Мое сердце билось, наверное, так же быстро, как бьется сердечко колибри. Я глубоко вздохнул.
— Я родился, — прошептал я, — в Лас-Крусесе, Нью-Мексико 16 августа 1990 года. Я — лев, — криво усмехнулся я. Будто мне не плевать на то, какого я знака зодиака. Я уставился в ковер, затем попытался отодрать от него свой взгляд. — Мама однажды сказала мне, что день, когда я родился, был самым счастливым в ее жизни. Скорее всего, она это выдумала — она никогда не была счастлива. Мне бы очень хотелось иметь фотографию, на которой бы она обнимала меня — меня и всё свое счастье. Мне бы очень хотелось иметь такую фотографию. — Я сказал себе, что не буду плакать. Я смертельно устал от всех слез в этом месте — особенно своих. Сделав вдох, я продолжил: — У моей мамы была депрессия. Мой отец пил. Мой брат был наркоманом. И я полюбил бурбон, как только сделал первый глоток…

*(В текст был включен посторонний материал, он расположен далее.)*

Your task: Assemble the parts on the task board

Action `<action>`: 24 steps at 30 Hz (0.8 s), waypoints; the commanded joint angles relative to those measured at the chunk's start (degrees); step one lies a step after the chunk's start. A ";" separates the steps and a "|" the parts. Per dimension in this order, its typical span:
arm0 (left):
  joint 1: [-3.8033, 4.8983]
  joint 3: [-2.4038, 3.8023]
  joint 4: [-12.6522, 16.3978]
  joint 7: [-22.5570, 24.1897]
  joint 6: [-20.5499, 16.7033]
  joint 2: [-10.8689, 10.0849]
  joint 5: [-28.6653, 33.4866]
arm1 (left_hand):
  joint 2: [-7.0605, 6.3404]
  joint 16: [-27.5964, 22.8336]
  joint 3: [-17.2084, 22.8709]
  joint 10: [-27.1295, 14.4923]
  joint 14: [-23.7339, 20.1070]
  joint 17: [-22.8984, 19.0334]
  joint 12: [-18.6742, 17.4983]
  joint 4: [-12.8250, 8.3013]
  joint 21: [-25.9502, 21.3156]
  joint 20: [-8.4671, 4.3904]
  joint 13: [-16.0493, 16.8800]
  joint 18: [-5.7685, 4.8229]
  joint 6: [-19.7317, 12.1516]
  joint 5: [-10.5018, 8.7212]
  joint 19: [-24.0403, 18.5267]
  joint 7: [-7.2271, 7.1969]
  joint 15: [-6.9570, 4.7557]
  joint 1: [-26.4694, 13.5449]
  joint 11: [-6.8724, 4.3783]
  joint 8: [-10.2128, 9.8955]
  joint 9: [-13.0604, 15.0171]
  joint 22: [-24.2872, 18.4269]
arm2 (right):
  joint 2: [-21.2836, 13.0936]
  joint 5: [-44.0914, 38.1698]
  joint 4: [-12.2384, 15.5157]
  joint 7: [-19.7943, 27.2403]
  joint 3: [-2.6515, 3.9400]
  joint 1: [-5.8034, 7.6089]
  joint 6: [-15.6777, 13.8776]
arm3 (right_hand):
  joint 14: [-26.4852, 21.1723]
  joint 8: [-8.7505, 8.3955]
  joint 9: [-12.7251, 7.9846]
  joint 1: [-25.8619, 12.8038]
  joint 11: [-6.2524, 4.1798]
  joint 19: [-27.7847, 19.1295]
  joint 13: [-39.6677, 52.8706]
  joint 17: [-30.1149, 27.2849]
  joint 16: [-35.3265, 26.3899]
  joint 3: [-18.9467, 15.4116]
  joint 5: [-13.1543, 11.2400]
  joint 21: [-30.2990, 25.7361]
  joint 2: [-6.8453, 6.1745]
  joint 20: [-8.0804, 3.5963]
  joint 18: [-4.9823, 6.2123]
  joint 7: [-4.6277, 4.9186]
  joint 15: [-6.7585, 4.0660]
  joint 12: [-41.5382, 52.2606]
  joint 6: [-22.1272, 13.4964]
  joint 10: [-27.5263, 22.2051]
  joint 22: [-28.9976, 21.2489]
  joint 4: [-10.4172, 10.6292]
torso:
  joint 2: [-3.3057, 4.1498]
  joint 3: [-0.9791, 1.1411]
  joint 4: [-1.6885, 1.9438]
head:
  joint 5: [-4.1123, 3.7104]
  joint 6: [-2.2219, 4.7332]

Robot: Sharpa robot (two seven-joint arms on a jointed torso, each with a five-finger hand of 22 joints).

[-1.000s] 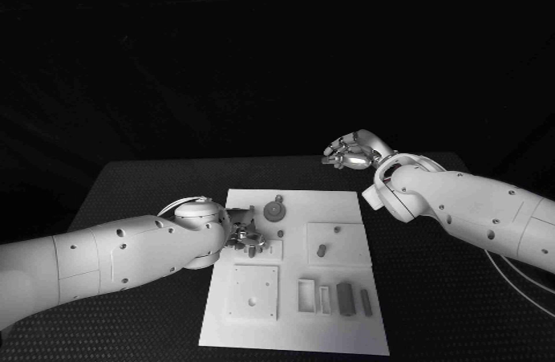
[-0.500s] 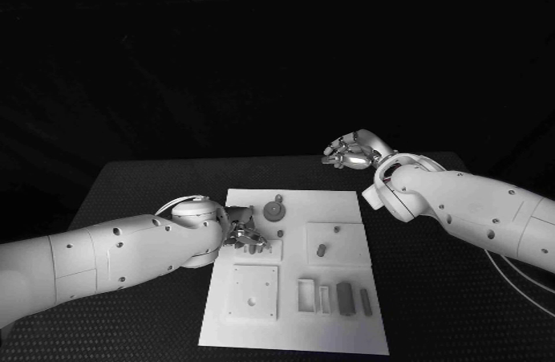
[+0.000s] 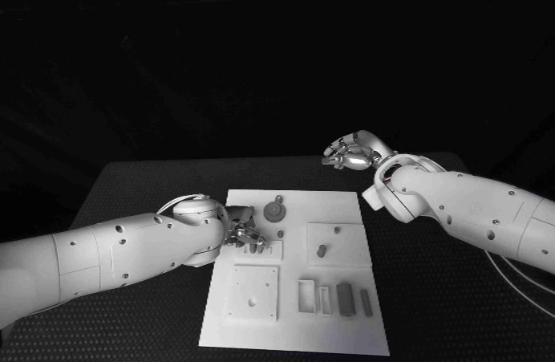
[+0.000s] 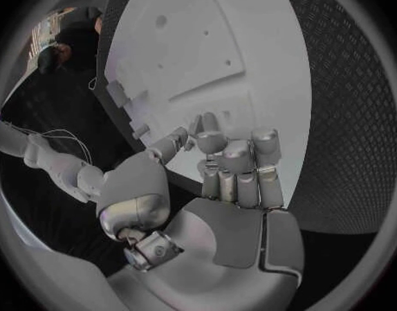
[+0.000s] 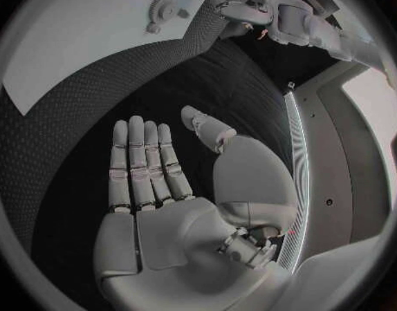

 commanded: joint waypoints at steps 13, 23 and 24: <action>0.33 0.68 -1.94 0.18 3.69 1.98 2.66 | 3.67 0.06 -0.75 -0.22 -0.03 0.02 0.21 -3.87 0.01 -5.60 -0.37 0.25 -1.10 0.24 -0.72 0.85 0.13 1.66 0.29 -0.53 -0.34 0.44 | 0.44 -0.05 -0.18 0.34 0.01 -0.03 1.09 | -0.51 -0.31 -0.08 -0.29 0.04 -0.26 -0.17 0.06 -0.23 -0.35 0.36 -0.47 -0.21 0.09 -0.27 -0.01 -0.03 0.40 -0.35 -0.61 0.11 0.17 | 0.04 -0.02 -0.04 | -0.27 -0.02; 0.40 0.70 -2.37 -0.46 6.00 2.07 2.76 | 3.66 0.04 -0.97 -0.25 -0.05 0.02 0.25 -4.15 -0.03 -5.56 -0.42 0.19 -1.00 0.20 -0.77 0.84 0.14 1.50 0.29 -0.54 -0.40 0.45 | 0.37 -0.05 -0.15 0.31 0.01 -0.03 1.16 | -0.52 -0.31 -0.08 -0.37 0.06 -0.26 -0.25 0.07 -0.23 -0.40 0.37 -0.52 -0.24 0.12 -0.28 0.01 -0.01 0.45 -0.37 -0.64 0.16 0.26 | -0.01 -0.02 0.04 | -0.47 -0.11; 0.40 0.69 -2.39 -0.49 5.90 2.06 2.75 | 3.66 0.03 -0.97 -0.26 -0.06 0.02 0.26 -4.23 -0.03 -5.57 -0.43 0.19 -0.98 0.20 -0.77 0.84 0.14 1.54 0.29 -0.53 -0.40 0.45 | 0.37 -0.05 -0.14 0.32 0.01 -0.03 1.17 | -0.52 -0.31 -0.08 -0.38 0.06 -0.26 -0.26 0.07 -0.23 -0.41 0.36 -0.52 -0.25 0.12 -0.28 0.01 -0.01 0.46 -0.37 -0.64 0.17 0.27 | -0.01 -0.02 0.04 | -0.47 -0.11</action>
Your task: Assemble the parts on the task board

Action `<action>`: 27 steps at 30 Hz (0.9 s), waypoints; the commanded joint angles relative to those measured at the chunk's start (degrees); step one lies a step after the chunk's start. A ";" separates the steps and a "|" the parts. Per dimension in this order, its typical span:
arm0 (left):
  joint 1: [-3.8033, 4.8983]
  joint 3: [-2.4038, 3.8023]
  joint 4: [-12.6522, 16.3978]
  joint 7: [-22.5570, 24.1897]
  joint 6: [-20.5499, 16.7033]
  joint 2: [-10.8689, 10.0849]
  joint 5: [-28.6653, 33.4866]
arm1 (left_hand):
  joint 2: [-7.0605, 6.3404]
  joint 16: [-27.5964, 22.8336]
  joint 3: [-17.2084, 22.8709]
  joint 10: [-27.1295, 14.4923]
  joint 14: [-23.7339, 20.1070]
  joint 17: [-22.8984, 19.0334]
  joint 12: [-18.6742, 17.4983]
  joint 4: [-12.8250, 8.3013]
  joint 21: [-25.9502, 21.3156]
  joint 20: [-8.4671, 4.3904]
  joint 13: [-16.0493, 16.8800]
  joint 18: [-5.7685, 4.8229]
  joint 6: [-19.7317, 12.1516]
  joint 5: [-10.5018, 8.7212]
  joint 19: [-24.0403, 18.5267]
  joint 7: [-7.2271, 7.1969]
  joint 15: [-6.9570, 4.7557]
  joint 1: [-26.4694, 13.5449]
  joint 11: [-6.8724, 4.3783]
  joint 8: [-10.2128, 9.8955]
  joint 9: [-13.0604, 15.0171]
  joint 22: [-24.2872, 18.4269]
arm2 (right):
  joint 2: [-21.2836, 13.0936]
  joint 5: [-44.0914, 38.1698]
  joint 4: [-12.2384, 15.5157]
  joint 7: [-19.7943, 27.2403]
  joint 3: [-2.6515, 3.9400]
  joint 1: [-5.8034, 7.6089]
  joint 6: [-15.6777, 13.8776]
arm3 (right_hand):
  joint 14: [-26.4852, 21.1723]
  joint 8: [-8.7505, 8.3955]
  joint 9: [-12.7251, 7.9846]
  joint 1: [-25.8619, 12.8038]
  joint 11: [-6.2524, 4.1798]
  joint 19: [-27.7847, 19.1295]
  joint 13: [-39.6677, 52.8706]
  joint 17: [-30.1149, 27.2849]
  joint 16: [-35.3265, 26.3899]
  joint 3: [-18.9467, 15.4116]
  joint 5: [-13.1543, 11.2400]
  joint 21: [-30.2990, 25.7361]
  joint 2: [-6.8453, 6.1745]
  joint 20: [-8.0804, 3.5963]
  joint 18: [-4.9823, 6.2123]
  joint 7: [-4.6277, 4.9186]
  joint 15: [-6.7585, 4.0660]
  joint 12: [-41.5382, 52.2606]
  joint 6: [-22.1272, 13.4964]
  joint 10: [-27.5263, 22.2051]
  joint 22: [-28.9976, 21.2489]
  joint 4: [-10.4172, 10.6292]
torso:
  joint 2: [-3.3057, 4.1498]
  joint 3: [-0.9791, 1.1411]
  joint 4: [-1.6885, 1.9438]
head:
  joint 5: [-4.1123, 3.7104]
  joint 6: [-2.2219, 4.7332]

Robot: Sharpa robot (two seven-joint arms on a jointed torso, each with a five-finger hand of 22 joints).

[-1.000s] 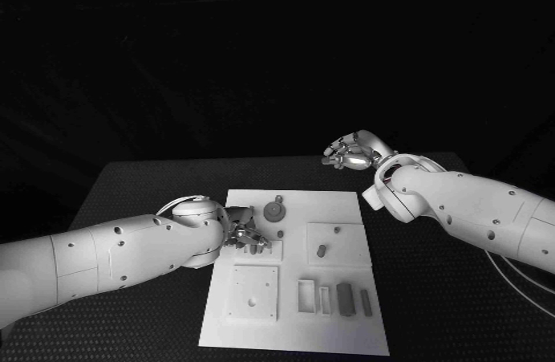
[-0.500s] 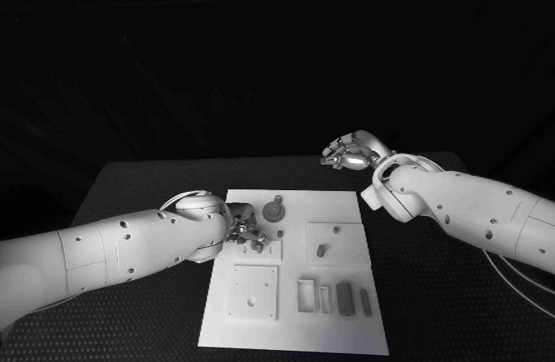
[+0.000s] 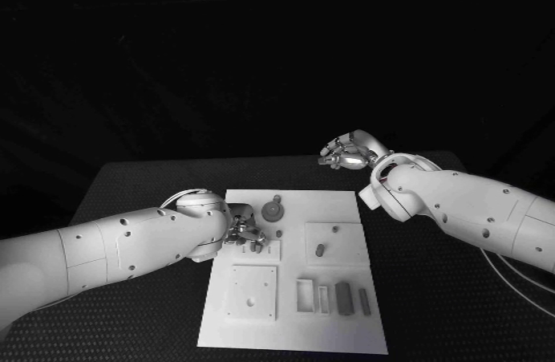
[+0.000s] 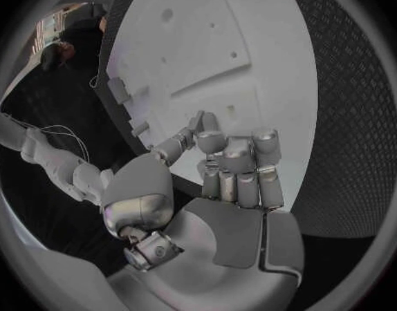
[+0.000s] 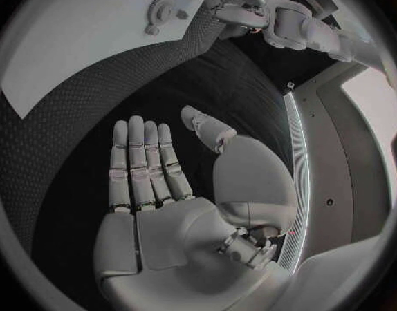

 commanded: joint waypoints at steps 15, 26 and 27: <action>0.00 -0.02 -0.12 0.66 0.74 0.11 3.91 | 4.46 -0.09 2.67 -0.24 0.10 -0.01 0.51 -6.77 0.06 -5.88 -0.54 0.15 -0.59 2.10 0.01 0.71 -0.06 8.74 0.37 -0.28 -0.23 0.56 | 0.07 0.00 -0.10 0.39 0.01 -0.03 0.83 | -0.53 -0.30 -0.09 -0.59 -0.12 -0.25 -0.21 0.08 -0.23 -0.37 0.32 -0.39 -0.28 0.16 -0.27 0.03 0.01 0.33 -0.38 -0.47 0.14 0.35 | -0.02 -0.04 0.07 | -0.06 -0.20; 0.00 0.40 -0.08 0.97 0.73 -0.13 7.38 | 5.14 -0.11 2.49 -0.17 0.18 -0.04 0.56 -7.64 -0.02 -5.75 -0.78 -0.08 -0.42 2.81 0.07 0.76 0.04 10.66 0.43 -0.24 -0.30 0.52 | 0.04 0.30 -0.20 0.42 0.01 -0.03 0.84 | -0.54 -0.29 -0.10 -1.32 -0.12 -0.19 -0.54 0.09 -0.24 -0.60 0.75 -0.58 -0.30 0.21 -0.20 0.02 0.00 0.56 -0.40 -0.53 0.35 1.18 | -0.01 -0.02 0.01 | -0.02 -0.20; 0.00 0.41 -0.06 0.97 0.74 -0.15 7.41 | 5.14 -0.11 2.46 -0.17 0.18 -0.04 0.56 -7.65 -0.03 -5.74 -0.79 -0.09 -0.40 2.84 0.07 0.76 0.04 10.69 0.42 -0.24 -0.30 0.52 | 0.03 0.14 -0.20 0.42 0.01 -0.03 0.84 | -0.54 -0.29 -0.11 -1.35 -0.12 -0.20 -0.55 0.10 -0.24 -0.61 0.78 -0.59 -0.32 0.21 -0.20 0.03 0.00 0.57 -0.40 -0.53 0.36 1.20 | -0.01 -0.02 0.01 | -0.02 -0.20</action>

Я вывалил всю свою историю. Всё, что мог вспомнить о матери, отце и Сантьяго. Рассказал им об автомобильных стеклах, о мистере Гарсии и том, как он играл для меня на трубе. О своих друзьях и о песне, которую сочинил. Об отцовских бутылках бурбона. Рассказал о брате — о том, как он причинял мне боль, как взял власть в доме в свои руки, как управлял им горящими злобой глазами и крепкими кулаками, и как отец с матерью позволяли ему это делать. Рассказал о поселившейся в нашем доме печали. О том, как мама хотела, чтобы я прикасался к ней, и как у меня от этого ехала крыша. Я рассказал им всё, что помнил, ощущая себя так, словно на меня обрушилась хлещущая дождем и ветром буря, но я все равно продолжал говорить. Должно быть, я говорил очень долго, потому что бросив взгляд на часы, обнаружил, что прошел целый час.
— Мне стоит остановиться, — сказал я.
— Тебе нужна передышка?
— Нет, я в порядке.
— Тогда почему тебе нужно останавливаться?
— Не знаю. Думаю, это всё, что я хотел рассказать. Я и так долго говорил.
— Могу я задать тебе вопрос, Зак? — спросил Рафаэль.
Я взглянул на него. Адам хотел что-то сказать, но Рафаэль не дал ему, продолжив:
— Этот рисунок?.. — Им завладела какая-то мысль, и он пытался вытолкнуть ее наружу. — Этот рисунок имеет какое-нибудь отношение к твоей истории? — Он указал на лист, который я засунул под стул. Не знаю, заметил ли его Адам. Наверное, да. Он всё замечает.
— Давай взглянем на него, — предложил он.
Я вытащил рисунок и положил его в середину круга.
Воцарилось долгое молчание. Группа изучала его, хотя в нем не было ничего такого, что можно было бы изучать.
— Красивый, — сказала Лиззи. — Я не знала, что ты художник.